**AIM OF THE TASK:**
Starting at the line below holding "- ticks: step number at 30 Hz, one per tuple" and stopping at the line holding "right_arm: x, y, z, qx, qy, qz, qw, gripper", print every line exactly, both ends included, and leave the rest out.

**Data entries:**
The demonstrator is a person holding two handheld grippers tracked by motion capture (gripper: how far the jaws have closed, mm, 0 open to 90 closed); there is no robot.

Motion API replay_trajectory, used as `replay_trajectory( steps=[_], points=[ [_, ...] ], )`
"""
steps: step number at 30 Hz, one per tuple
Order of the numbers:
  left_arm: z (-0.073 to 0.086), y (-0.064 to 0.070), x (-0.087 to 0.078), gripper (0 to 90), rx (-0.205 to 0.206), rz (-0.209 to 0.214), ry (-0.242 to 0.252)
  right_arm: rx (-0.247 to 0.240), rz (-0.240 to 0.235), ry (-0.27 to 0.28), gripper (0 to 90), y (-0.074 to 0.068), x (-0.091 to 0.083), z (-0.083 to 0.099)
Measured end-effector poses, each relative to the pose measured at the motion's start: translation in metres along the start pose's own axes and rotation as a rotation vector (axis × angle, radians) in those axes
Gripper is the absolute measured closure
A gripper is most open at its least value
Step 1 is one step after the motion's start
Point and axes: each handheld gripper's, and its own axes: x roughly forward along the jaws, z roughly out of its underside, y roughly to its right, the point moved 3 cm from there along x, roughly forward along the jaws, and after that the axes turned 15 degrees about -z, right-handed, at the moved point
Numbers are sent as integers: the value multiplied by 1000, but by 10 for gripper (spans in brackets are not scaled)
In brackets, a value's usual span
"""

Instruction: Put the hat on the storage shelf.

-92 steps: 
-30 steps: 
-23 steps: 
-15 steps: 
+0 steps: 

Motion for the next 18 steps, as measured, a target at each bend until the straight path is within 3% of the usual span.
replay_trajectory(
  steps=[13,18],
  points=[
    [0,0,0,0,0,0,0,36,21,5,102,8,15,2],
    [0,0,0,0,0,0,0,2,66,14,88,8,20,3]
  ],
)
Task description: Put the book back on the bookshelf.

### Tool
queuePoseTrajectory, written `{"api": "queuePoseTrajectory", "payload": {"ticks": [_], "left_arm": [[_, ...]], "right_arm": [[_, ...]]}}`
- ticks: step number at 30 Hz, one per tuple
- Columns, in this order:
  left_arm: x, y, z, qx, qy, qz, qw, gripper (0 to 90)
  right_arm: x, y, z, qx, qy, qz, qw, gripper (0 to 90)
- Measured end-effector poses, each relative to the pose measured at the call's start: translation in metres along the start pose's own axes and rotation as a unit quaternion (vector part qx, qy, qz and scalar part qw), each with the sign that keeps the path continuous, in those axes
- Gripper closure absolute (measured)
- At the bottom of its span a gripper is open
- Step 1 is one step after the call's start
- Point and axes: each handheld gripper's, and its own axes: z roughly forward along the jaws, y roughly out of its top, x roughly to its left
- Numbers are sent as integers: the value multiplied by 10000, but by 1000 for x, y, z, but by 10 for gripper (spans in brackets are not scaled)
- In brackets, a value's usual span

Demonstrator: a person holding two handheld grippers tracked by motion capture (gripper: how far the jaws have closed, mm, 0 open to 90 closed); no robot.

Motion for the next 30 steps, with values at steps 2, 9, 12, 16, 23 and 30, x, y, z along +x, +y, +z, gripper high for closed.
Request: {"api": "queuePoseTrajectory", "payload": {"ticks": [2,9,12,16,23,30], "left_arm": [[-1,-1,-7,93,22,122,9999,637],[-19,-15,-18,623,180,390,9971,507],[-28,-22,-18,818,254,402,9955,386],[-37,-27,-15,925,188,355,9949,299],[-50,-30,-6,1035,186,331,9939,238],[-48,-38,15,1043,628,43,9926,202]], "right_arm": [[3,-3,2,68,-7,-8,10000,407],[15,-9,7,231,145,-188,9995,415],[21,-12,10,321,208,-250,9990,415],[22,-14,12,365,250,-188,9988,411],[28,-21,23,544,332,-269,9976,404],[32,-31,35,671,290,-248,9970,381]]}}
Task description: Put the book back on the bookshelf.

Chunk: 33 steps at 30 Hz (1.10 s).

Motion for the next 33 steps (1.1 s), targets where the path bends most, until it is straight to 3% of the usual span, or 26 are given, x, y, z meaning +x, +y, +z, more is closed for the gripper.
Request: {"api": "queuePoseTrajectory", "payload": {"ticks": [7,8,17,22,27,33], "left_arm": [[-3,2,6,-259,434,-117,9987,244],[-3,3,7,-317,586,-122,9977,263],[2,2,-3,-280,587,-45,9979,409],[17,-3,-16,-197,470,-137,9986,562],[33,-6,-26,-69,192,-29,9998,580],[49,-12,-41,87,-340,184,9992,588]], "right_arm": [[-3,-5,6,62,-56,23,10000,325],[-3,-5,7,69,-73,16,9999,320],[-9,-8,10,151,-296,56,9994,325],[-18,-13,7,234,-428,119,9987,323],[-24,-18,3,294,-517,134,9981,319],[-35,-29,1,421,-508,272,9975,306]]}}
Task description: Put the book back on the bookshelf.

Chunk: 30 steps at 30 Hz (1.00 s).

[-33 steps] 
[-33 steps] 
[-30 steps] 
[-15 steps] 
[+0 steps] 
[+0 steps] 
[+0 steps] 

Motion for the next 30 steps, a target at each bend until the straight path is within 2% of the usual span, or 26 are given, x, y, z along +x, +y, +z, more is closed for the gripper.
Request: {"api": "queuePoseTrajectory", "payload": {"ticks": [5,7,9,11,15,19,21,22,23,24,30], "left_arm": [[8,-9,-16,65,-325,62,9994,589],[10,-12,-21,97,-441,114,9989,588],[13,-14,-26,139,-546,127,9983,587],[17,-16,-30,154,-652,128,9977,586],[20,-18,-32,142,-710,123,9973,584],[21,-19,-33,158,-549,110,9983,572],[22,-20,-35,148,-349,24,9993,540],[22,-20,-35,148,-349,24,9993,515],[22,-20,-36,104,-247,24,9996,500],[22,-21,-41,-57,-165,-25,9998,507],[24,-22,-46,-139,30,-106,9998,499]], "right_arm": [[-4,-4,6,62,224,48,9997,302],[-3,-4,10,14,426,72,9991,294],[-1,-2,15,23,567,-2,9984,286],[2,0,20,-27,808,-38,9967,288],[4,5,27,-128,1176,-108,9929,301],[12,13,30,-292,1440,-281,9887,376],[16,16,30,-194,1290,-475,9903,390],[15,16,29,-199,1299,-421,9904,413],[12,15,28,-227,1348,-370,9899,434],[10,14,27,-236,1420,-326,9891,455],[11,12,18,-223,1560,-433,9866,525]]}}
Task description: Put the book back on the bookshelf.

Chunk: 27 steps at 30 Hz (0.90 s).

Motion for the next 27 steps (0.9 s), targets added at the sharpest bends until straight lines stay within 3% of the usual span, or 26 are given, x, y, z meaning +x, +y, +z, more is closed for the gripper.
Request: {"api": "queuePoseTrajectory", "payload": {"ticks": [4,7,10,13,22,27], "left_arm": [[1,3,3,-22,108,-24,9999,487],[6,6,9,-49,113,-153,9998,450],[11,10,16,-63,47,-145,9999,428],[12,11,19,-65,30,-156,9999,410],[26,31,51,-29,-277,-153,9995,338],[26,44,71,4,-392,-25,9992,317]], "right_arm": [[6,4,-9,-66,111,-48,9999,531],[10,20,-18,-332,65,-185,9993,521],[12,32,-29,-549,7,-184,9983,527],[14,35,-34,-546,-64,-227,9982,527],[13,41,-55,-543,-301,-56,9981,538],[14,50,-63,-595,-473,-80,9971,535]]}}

**EXPECTED ANSWER:**
- ticks: step number at 30 Hz, one per tuple
- Columns, in this order:
  left_arm: x, y, z, qx, qy, qz, qw, gripper (0 to 90)
  right_arm: x, y, z, qx, qy, qz, qw, gripper (0 to 90)

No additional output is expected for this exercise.